Data segment »
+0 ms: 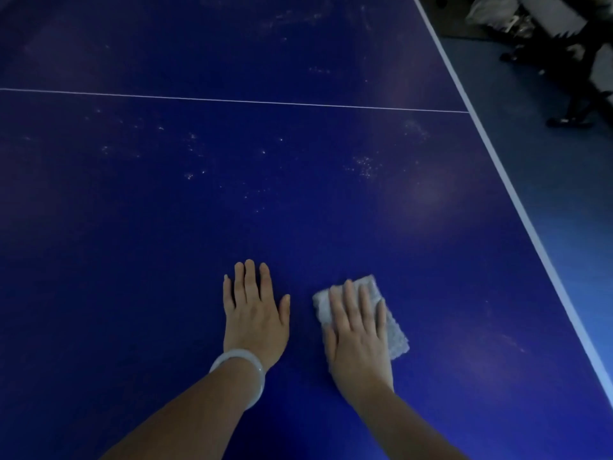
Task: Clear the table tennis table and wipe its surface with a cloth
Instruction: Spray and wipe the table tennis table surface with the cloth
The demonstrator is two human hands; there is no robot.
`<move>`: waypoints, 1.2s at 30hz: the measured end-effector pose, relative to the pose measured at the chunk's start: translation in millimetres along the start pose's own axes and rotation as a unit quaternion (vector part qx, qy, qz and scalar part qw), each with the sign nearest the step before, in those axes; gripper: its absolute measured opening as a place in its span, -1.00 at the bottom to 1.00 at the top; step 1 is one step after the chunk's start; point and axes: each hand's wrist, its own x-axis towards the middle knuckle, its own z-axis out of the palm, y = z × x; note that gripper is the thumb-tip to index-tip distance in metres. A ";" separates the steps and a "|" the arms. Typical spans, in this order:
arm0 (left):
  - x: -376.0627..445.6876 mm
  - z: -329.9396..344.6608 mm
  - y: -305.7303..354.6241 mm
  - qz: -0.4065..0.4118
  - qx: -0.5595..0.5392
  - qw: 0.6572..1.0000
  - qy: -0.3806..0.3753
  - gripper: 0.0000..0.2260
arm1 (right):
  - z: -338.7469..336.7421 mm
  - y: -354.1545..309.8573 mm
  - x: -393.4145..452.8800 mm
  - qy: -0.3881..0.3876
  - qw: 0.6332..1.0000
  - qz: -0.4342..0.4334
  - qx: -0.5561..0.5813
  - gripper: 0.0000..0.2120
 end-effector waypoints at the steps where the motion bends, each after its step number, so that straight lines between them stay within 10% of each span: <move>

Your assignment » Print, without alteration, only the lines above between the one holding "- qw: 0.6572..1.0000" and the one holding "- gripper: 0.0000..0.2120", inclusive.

Response to this exercise »
  - qw: 0.6572..1.0000
  - qy: -0.3806..0.3753
  - gripper: 0.0000..0.2260
arm1 (right):
  - z: -338.7469..336.7421 mm
  - y: -354.1545..309.8573 mm
  - x: -393.4145..452.8800 mm
  - qy: -0.3881..0.3876
  - qw: 0.6332..1.0000
  - qz: -0.4342..0.4334
  - qx: -0.5561..0.5813
  - gripper: 0.0000..0.2120

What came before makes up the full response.